Sam is casually grocery shopping after having gone through another stressful week of the New York City grind. As Sam is navigating the fruits and vegetables section, something stops her in her tracks. Around her, nothing has significantly changed from a few moments ago and people continue with their shopping routines. Sam however, is suddenlyinvaded by an overwhelming feeling of fear. She stops what she is doing to take a moment to process what is going on. Her heart is beating really fast, her vision becomes a bit blurry and she is having a hard time thinking straight. Her hands get clammy, she gets lightheaded and thinks that she might faint as she struggles to keep a steady breath and her chest feels like it’s sinking. This is the first time she has experienced something like this out of the blueand the fear intensifies as she entertains the thought that something terrible is happening to her. Since there is no imminent danger around her, she can’t clearly explain where these feelings are coming from. The quality and appraisal of everything around her has changed completely and protecting herself from whatever is happening becomes a priority. She craves nothing but to stop feeling this way as soon as possible. The thought that she is losing control, and perhaps her mind, creeps in and the feelings intensify. She leaves her groceries and finds a way out of the store struggling to keep a steady balance. Sam calls a friend and tries to explain what’s going on. She thinks she can’t handle hopping on the train back home so after taking some extra time to calm down she heads home in a cab still feeling shaken and confused by the whole experience.

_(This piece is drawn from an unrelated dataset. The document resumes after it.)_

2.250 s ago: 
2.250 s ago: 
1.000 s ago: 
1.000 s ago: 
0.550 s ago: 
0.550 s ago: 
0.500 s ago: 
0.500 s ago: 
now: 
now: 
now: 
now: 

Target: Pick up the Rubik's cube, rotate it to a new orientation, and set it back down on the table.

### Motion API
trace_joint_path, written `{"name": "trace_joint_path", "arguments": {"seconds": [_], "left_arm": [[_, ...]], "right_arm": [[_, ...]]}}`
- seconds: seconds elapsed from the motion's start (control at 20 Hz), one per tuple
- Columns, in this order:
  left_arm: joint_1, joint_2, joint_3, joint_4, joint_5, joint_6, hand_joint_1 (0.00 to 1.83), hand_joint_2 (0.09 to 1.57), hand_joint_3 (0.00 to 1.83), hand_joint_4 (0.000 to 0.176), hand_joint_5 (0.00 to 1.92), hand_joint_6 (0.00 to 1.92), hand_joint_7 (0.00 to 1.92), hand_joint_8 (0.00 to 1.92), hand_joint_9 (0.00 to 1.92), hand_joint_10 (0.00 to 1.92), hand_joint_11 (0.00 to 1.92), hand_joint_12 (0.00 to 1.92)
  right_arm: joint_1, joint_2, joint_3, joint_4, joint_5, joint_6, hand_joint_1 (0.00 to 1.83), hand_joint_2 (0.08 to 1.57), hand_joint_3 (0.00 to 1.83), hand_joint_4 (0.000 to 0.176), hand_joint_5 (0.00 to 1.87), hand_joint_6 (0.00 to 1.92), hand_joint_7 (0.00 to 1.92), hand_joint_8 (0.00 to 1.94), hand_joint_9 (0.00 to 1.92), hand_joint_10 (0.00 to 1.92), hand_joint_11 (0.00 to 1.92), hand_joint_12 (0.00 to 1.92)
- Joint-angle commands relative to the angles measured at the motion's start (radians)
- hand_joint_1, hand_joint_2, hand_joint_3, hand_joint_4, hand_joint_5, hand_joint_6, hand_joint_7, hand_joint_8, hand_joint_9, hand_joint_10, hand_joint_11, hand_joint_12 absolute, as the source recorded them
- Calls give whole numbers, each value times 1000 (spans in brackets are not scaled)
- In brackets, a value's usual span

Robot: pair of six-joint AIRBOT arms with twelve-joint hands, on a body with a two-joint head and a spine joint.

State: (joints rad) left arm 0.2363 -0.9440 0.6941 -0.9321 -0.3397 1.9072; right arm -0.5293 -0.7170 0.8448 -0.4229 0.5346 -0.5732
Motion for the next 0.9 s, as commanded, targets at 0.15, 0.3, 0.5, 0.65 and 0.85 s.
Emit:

If Sam’s experience sounds familiar to you, or if it reminds you of an experience a friend or family member related to you had, then you probably know the name of the phenomenon Sam is experiencing.
Wikipedia defines a panic attack as a sudden episode of intense fear that may include palpitations, sweating, shortness of breath, dizziness, numbness, or a feeling that something bad is going to happen. Panic attacks vary in length and in intensity and can last from seconds to a few hours.
They are sometimes associated but not limited to coincide with high levels of prolonged stress, post- traumatic stress disorder, social anxiety, drug use, depression and some other medical conditions.
Common treatment for panic attacks include the use of medication and counseling.
Medication is often used to treat the symptoms while counseling addresses the underlying psychological causes.
Many people experiencing panic attacks will mistakenly interpret their symptoms as symptoms of having a heart attack or another medical condition which makes them prone to end up in an emergency room. Often, many people don’t know how to deal with someone having a panic attack and any attempt to problem solve in the moment worsens the situation for the person experiencing it.
So what exactly is going on when you or someone else experiences a panic attack?
From a neurobiological perspective a panic attack is essentially a fight/flightresponse. Your system is going into survival mode, drawing blood and energy sources from your brain and other organs, and delivering it to critical parts of your body to increase your chances of making a safe escape or attaining a victory in a potential fight. A panic attack involves the exact same chemical reactions in your body as when you experience imminent danger (like encountering a bear in the woods).
They are, needless to say, not pleasant reactions as they involve the circulation of stress hormones such as cortisol and adrenaline flowing through your veins. All of these bodily reactions have a function related to survival in the event of experiencing imminent danger and they are as old as our species.
Experiencing these symptoms in a non life-threatening environment, without an apparent immediate threat, will make people think that they are having a mental or medical breakdown. This lack of understanding often leads people to assume the worst and this in turn feeds the positive feedback loop intensifying the anxiety and panic.
Here are a couple of thoughts to have in mind that can help you get through a panic attack:
- You can’t die from a panic attack.
- Panic attacks are caused by a mix of genetic and environmental factors including deep rooted psychological symptoms that can be worked through in counseling.
- A panic attack is essentially a fight/flight response deep wired in your brain to help you survive. In other words, your system is perceiving an imminent threat that might not be apparent to you in the moment but that it’s likely rooted in a significant area of your life.
- The state of panic that you are in will eventually pass.
- Cognitive behavioral therapies (REBT, ACT, and MBCT) have been shown to be highly effective in the treatment of panic attacks.
- Controlled breathing exercises can be instrumental in helping your system regulate and come down from a panic attack.
- Avoid making the situation worse for yourself by rating yourself negatively or getting angry at yourself because this is happening. You are not weaker than, or crazier than the next person because this is happening to you.
- A panic attack can be seen as a red flag that your system uses to tell you that something needs your attention in order to optimize your overall wellbeing.
- If you are the person witnessing someone having a panic attack, remember the following points:
- Remain calm. Losing control of your emotions will likely just intensify the positive loop of the person experiencing the panic attack.
- Avoid trying to problem solve for them.
- Let the person get through the panic attack before trying to get them distracted with something else.
- Provide an empathic and supportive stance and let them know you are there for them and avoiding making them feel judged.
- Often, just being there and offering your company and your presence will make a big difference. Ask the person to let you know if there’s anything you can do to help.